I'm getting the following exception when running a pyflink application:

  • I'm using start-cluster.sh to start the flink cluster
  • I'm using Python virtual environment to run the flink job (/root/Python3.6/venv.zip)
  • I've set archive path in the application (t_env.add_python_archive(archive_path="/root/Python3.6/venv.zip", target_dir=None))
  • I'm using UDFs and if I take the UDFs out, I won't get this exception and job runs successfully
Caused by: java.io.IOException: Cannot run program "/root/Python3.6/venv.zip/venv/bin/python" (in directory "/tmp/python-dist-ffa89c4c-527b-49d8-bae3-fd2fd6d3cd67/python-archives"): error=20, Not a directory
    at java.lang.ProcessBuilder.start(ProcessBuilder.java:1048)

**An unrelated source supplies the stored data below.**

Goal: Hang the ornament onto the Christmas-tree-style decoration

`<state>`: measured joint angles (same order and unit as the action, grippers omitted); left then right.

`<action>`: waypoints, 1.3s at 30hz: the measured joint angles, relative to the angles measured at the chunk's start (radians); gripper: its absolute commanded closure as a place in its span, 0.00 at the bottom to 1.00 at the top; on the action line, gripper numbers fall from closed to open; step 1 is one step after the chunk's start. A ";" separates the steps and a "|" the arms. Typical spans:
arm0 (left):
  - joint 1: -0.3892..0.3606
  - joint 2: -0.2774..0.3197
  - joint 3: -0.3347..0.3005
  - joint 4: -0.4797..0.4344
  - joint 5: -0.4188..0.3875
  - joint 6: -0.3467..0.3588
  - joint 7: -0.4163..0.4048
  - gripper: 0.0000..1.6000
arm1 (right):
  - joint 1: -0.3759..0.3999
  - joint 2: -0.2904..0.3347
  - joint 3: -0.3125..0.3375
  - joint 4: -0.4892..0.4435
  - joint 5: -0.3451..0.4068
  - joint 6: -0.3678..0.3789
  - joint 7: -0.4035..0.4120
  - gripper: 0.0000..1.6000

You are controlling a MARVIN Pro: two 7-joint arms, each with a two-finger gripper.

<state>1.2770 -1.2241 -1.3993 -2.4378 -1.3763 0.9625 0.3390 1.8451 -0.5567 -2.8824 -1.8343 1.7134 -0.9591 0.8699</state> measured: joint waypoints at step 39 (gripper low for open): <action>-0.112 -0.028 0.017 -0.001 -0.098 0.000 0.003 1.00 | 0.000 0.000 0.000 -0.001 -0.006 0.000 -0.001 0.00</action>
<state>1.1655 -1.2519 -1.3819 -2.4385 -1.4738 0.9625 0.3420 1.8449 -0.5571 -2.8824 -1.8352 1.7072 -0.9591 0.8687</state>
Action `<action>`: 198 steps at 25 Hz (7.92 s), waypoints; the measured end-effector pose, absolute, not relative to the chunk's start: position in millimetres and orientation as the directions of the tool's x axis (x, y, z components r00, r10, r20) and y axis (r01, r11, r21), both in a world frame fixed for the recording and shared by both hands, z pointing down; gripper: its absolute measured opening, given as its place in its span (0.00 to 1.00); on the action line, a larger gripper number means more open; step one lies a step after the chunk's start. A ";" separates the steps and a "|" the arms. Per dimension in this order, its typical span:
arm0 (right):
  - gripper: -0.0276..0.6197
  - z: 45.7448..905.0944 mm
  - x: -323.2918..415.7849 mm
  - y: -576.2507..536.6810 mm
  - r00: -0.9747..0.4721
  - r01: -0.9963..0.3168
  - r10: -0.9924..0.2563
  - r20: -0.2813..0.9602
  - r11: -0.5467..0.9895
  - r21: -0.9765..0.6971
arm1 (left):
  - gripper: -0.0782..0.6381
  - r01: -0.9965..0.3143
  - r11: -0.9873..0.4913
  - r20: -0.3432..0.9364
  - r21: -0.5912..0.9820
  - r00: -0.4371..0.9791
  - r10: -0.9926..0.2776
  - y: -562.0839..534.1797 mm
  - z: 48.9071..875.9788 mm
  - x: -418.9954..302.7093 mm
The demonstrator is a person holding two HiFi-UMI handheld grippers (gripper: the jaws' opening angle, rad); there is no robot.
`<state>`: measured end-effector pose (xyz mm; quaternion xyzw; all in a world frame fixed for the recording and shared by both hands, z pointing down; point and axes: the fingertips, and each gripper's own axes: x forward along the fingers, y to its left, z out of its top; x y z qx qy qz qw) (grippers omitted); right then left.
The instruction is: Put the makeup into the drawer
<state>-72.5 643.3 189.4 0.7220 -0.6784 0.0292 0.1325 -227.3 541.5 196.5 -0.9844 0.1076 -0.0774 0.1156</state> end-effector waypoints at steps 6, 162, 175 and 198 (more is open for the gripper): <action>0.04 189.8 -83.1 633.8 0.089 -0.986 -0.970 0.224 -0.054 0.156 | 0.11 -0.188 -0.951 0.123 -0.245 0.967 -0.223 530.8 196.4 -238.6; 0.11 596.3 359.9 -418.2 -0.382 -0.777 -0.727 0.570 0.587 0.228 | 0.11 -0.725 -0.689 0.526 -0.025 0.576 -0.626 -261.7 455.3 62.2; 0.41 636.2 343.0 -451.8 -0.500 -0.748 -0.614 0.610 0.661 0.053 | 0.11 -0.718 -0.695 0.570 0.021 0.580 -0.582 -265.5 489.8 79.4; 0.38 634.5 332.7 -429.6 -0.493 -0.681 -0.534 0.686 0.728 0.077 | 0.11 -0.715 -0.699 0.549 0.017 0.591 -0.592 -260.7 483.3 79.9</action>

    at org.apache.flink.python.util.PythonEnvironmentManagerUtils.execute(PythonEnvironmentManagerUtils.java:193)
    at org.apache.flink.python.util.PythonEnvironmentManagerUtils.getPythonUdfRunnerScript(PythonEnvironmentManagerUtils.java:154)
    at org.apache.flink.python.env.beam.ProcessPythonEnvironmentManager.createEnvironment(ProcessPythonEnvironmentManager.java:156)
    at org.apache.flink.streaming.api.runners.python.beam.BeamPythonFunctionRunner.createPythonExecutionEnvironment(BeamPythonFunctionRunner.java:395)
    at org.apache.flink.streaming.api.runners.python.beam.BeamPythonFunctionRunner.lambda$open$0(BeamPythonFunctionRunner.java:243)
    at org.apache.flink.runtime.memory.MemoryManager.lambda$getSharedMemoryResourceForManagedMemory$5(MemoryManager.java:539)
    at org.apache.flink.runtime.memory.SharedResources.createResource(SharedResources.java:126)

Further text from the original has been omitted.